[Task details] Using the listing below, extract each line that has the word "left" in it.
◆ ◆ ◆ ◆ ◆ ◆ ◆
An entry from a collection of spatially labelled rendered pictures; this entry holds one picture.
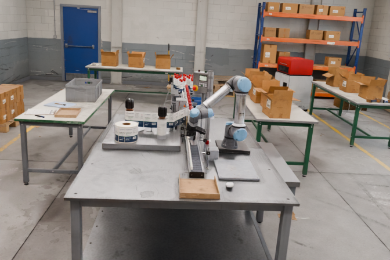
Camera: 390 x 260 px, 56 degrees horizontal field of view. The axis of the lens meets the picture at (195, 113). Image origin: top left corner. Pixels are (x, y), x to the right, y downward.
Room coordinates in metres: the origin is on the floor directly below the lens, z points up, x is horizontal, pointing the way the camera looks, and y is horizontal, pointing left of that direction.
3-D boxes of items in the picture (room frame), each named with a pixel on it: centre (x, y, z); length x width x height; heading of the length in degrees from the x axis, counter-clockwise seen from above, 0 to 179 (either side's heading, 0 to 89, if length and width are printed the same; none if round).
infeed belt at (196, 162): (3.31, 0.02, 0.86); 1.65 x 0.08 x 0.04; 4
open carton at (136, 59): (8.75, 1.46, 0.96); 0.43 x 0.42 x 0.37; 90
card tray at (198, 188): (2.32, -0.05, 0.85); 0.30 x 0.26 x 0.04; 4
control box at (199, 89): (3.43, -0.06, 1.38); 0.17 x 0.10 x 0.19; 59
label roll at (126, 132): (3.11, 0.59, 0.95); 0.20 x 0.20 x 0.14
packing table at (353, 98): (7.07, -2.98, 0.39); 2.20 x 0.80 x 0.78; 3
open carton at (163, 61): (8.82, 0.80, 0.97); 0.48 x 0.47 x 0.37; 5
◆ ◆ ◆ ◆ ◆ ◆ ◆
[Answer area]
Camera: 390 x 260 px, 56 degrees horizontal field of view. The axis of the lens meets the picture at (195, 113). Image origin: top left corner. Pixels are (x, y), x to the right, y downward.
Room coordinates in metres: the origin is on the floor directly below the lens, z points up, x is horizontal, pointing the way the camera looks, and y is horizontal, pointing left of that direction.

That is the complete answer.